Lovotibeglogene autotemcel, under the brand name Lyfgenia, is a lentiviral gene therapy used for the treatment of sickle cell disease.

Routes of administration Intravenous.

The most common side effects include stomatitis, low white blood cells, thrombocytopenia and anemia, and febrile neutropenia consistent with chemotherapy and underlying disease.

Lovotibeglogene autotemcel is indicated for the treatment of people aged twelve years of age and older with sickle cell disease and a history of vaso-occlusive events.

Lyfgenia is a cell-based gene therapy.

Lyfgenia uses a lentiviral vector as a gene delivery vehicle for genetic modification and is approved for the treatment of patients 12 years of age and older with sickle cell disease and a history of vaso-occlusive events.

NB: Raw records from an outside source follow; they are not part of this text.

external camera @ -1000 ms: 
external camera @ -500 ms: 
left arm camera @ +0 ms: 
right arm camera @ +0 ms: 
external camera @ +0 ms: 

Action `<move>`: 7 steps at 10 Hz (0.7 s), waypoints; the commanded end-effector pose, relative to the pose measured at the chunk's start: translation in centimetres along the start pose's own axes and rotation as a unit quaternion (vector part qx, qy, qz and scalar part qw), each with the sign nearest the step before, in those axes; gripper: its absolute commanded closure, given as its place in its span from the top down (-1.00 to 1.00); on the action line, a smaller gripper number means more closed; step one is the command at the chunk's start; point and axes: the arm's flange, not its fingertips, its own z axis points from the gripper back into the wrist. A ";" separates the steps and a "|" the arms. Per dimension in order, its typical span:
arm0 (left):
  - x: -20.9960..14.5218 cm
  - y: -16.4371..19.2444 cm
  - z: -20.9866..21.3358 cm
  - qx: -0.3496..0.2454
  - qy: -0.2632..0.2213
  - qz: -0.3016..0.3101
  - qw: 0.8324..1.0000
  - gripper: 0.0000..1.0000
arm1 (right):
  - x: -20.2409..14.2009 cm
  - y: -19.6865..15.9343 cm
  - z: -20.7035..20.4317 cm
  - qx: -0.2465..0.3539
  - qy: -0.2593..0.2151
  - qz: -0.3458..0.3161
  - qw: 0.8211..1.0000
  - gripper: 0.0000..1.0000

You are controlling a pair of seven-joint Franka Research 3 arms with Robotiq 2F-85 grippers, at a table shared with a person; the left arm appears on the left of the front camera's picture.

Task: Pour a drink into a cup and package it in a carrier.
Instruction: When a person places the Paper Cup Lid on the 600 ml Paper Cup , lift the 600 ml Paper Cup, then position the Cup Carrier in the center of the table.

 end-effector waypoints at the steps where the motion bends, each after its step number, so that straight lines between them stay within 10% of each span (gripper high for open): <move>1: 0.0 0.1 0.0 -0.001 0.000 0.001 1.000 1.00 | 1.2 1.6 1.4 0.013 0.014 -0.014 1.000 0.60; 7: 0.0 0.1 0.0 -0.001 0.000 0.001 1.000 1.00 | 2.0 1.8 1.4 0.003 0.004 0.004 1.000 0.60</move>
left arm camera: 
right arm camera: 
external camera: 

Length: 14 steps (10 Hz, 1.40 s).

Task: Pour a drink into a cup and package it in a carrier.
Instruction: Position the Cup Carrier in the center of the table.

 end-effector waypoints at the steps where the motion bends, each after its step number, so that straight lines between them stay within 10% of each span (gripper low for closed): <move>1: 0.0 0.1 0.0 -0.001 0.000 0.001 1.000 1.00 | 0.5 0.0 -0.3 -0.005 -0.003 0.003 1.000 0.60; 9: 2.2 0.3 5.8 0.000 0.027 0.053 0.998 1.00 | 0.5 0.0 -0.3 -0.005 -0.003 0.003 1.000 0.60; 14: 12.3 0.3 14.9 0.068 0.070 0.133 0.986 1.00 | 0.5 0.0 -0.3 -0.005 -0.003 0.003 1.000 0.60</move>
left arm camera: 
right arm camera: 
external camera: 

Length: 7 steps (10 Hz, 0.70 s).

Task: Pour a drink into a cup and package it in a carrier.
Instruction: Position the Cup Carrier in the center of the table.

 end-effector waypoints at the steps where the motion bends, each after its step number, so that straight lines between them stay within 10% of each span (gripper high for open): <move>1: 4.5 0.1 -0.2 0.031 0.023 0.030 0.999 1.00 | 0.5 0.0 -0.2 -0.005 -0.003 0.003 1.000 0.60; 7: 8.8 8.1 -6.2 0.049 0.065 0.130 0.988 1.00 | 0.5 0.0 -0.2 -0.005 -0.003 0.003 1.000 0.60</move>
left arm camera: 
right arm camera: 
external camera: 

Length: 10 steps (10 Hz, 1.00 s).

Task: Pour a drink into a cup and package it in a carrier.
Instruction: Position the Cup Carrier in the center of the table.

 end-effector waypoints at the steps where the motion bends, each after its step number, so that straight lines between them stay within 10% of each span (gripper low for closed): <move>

WithLovotibeglogene autotemcel, the patient’s blood stem cells are genetically modified to produce HbAT87Q, a gene-therapy derived hemoglobin that functions similarly to hemoglobin A, which is the normal adult hemoglobin produced in persons not affected by sickle cell disease.

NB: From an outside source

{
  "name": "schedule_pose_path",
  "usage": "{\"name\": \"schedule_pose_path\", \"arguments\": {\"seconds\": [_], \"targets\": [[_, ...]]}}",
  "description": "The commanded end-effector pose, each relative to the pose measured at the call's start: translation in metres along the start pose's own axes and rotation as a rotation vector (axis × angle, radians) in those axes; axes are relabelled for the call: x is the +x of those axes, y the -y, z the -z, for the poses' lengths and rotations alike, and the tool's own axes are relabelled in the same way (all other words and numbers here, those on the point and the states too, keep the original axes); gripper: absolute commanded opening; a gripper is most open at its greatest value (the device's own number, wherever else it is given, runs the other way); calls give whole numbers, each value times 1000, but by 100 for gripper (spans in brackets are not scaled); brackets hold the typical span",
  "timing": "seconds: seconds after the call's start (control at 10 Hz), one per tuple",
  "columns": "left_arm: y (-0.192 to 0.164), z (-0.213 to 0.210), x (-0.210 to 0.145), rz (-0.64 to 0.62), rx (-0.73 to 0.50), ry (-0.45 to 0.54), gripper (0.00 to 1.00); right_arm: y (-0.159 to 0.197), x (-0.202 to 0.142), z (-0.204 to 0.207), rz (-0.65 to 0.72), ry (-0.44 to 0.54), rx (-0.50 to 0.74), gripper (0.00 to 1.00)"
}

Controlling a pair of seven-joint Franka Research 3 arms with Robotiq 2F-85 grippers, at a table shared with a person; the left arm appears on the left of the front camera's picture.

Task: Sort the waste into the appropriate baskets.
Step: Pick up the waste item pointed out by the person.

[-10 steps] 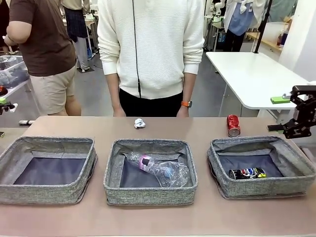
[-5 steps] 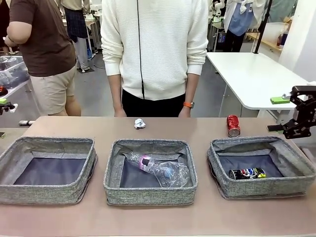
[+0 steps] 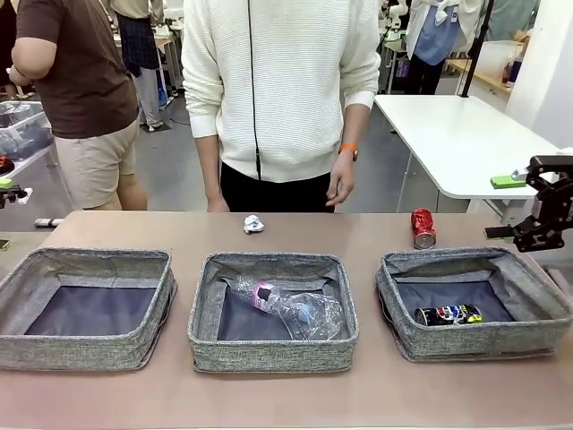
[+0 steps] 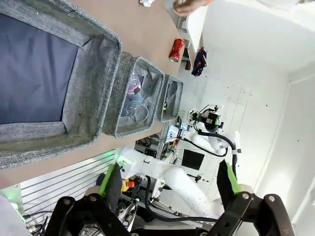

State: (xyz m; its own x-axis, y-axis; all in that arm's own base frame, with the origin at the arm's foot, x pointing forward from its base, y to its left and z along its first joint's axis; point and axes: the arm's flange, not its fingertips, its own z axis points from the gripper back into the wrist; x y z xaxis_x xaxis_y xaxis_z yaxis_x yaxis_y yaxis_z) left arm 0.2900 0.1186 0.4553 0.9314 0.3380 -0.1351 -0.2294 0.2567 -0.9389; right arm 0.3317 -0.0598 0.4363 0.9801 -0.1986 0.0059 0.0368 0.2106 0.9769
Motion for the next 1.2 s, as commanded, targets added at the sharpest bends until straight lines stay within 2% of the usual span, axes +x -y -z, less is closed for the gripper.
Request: {"name": "schedule_pose_path", "arguments": {"seconds": [0.0,1.1], "targets": [[4,2,-2,-9,-21,2,100,-3,0,-1,-2,4,13,100],[4,2,-2,-9,-21,2,100,-3,0,-1,-2,4,13,100]]}}
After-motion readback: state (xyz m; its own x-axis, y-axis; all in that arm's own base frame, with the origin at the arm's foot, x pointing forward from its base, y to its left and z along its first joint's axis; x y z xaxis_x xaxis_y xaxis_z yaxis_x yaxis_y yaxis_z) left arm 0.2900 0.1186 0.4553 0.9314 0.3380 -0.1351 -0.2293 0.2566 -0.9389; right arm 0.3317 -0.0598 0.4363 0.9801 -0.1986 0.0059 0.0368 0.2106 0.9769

Red blood cells containing HbAT87Q have a lower risk of sickling and occluding blood flow.

These modified stem cells are then delivered to the patient.

The recipient’s blood stem cells are genetically modified to produce HbA a gene-therapy derived hemoglobin A, which is similar to the normal adult hemoglobin produced in persons not affected by sickle cell disease.

These modified stem cells are then delivered to the recipient.

The gene therapy is made from the recipient’s own blood stem cells, which are modified, and are given back as a one-time, single-dose infusion as part of a hematopoietic stem cell transplant.

Prior to treatment, the recipient’s own stem cells are collected, and then the recipient must undergo myeloablative conditioning with high-dose chemotherapy, a process that removes cells from the bone marrow so they can be replaced with the modified cells in lovotibeglogene autotemcel.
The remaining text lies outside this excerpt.